Vectorisation in numpy

By Martin McBride, 2021-02-27
Tags: arrays data types vectorisation
Categories: numpy

Vectorisation is the secret sauce of NumPy. It allows you to perform element-wise operations on NumPy arrays without using Python loops. Behind the scenes, the processing is done by optimised C code.

This can allow many array operations to be written in simple Python but execute almost as fast as C code. This can make a huge difference when processing a large array, such as an array of image data.

Performing simple maths on an array

Here is a simple example of vectorisation:

import numpy as np

a = np.array([1.1, 3.6, 4.0, 8.2])
b = a + 1

We first create an array with content [1.1, 3.6, 4.0, 8.2]. Then we execute:

b = a + 1

Now because a is a NumPy array, Python uses the NumPy version of the + operator. This operator adds 1 to each element in the array, resulting in this:

b = [2.1 4.6 5.  9.2]

That is vectorisation in a nutshell. You can apply pretty much any Python maths operator to an array, and it will automatically be applied to every element of that array, at lightning speed!

Here is the equivalent code to do a similar thing with a Python list:

a = [1.1, 3.6, 4.0, 8.2]
b = []

for x in a:
    b.append(x + 1)

Or if you prefer to use a list comprehension:

a = [1.1, 3.6, 4.0, 8.2]
b = [x + 1 for x in a]

As you can see, not only is the NumPy version faster, it is also shorter and more readable!

Vectorisation with other data types

In this case we will use the dtype parameter to create an array of 16 bit integers:

a = np.array([1, 3, 4, 8], dtype=np.int16)
b = a * 2

This time we are multiplying a by 2. Again, we are using the NumPy * operator. If a was a list, the multiply operator would do something very different of course! But for a NumPy array, it simple doubles every element:

[ 2  6  8 16]

If you check the dtype of b, you will find it is also int16. The new array takes the type of the original array.

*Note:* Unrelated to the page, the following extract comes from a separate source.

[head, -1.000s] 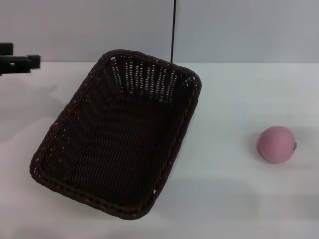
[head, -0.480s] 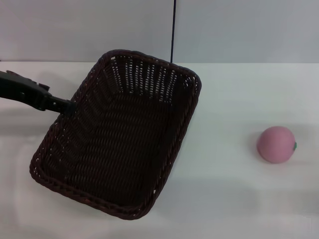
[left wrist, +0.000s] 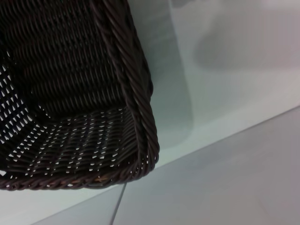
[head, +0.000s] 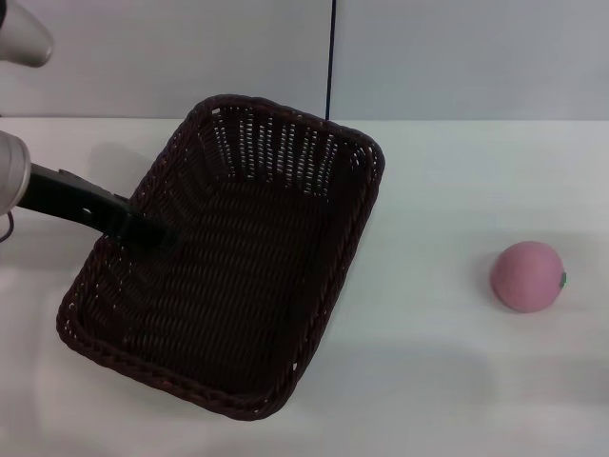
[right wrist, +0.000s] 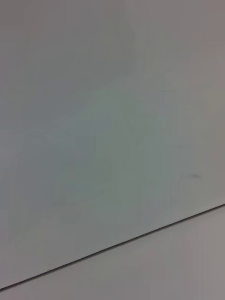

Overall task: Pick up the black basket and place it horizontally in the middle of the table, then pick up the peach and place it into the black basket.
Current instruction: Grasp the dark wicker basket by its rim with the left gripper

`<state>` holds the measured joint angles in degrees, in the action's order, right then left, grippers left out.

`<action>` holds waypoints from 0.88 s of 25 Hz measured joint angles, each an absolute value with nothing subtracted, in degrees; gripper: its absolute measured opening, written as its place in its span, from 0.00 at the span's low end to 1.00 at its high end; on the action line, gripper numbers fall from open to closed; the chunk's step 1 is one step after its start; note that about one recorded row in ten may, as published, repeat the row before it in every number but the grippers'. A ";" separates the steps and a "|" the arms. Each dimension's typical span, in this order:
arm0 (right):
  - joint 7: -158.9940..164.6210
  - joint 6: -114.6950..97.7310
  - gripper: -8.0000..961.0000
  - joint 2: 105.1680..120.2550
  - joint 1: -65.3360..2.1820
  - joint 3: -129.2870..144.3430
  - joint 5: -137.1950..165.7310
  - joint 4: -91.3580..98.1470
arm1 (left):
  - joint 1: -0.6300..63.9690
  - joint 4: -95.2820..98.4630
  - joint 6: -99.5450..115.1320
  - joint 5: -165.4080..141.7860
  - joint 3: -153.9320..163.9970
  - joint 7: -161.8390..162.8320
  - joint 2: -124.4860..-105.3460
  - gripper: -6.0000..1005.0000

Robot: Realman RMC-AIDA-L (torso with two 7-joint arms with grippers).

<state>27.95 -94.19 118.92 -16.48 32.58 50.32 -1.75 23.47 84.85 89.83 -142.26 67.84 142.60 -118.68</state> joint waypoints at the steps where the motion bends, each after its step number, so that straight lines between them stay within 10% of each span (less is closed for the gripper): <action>1: 27.95 -94.08 0.74 118.91 -16.48 32.65 50.37 -1.76 | 23.47 84.85 89.83 -142.26 67.84 142.60 -118.68 0.69; 22: 27.95 -92.14 0.74 118.92 -16.29 32.34 50.33 -1.76 | 28.59 75.00 88.75 -142.63 68.40 138.83 -118.46 0.61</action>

In fact, that isn't quite true. Similar to normal Python arithmetic, ints can be converted to floats automatically when required. So for example:

a = np.array([1, 3, 4, 8], dtype=np.int16)
b = a * 2.1

Because we are multiplying an int by a float, the result is automatically a float, so we get this:

[ 2.1  6.3  8.4 16.8]

Which is a float array.

Vectorisation with multi-dimensional arrays

We can apply vectorisation to a multi-dimensional array. NumPy just applies the operation to every element in the array, we don't need to do anything special:

a = np.array([[7, 5, 3],
              [2, 4, 6]], dtype=np.int16)
b = a*2 - 5

This gives:

[[ 9  5  1]
 [-1  3  7]]

Notice also that we have used a compound expression - we are multiplying a by 2, then subtracting 5.

Expressions using two arrays

You can use more than one array in a NumPy expression. For example:

a = np.array([1, 2, 3, 4])
b = np.array([10, 20, 30, 40])

c = a + b

This performs an element by element addition of the two arrays a and b, to create the result in c. This gives:

c = [11 22 33 44]

This result is obtained by adding each corresponding element in a and b:


The first element of each array (1 and 10) add to give the first element of the result (11). The second element of each array (2 and 20) add to give the second element of the result (22). And so on.

Arrays must have compatible shapes to be combined in this way. Two arrays that have the exact same shape will always be compatible. However, NumPy arrays also support broadcasting. This allows two arrays of different shapes to be matched under specific circumstances, by replicating elements to make them the same shape. This is covered in a later chapter.

Expressions using two multi-dimensional arrays

You can use multi-dimensional arrays in a NumPy expression. For example here we use 2 by 2 arrays:

a = np.array([[1, 2], [3, 4]])
b = np.array([[5, 6], [7, 8]])

c = a * b

This performs an element by element multiplication of the two arrays a and b, to create the result in c. This gives:

c = [[ 5 12]
     [21 32]]

This result is obtained by multiplying each corresponding element in a and b:


The element [0, 0] of each array (1 and 5) multiply to give the element [0, 0] of the result (5). The element [0, 1] of each array (2 and 6) multiply to give the element [0, 1] of the result (12). And so on.

If you are familiar with matrix multiplication note that NumPy array multiplication doesn't work in the same way. You can use the NumPy dot function to perform matrix multiplication, but the * operator always performs element by element multiplication.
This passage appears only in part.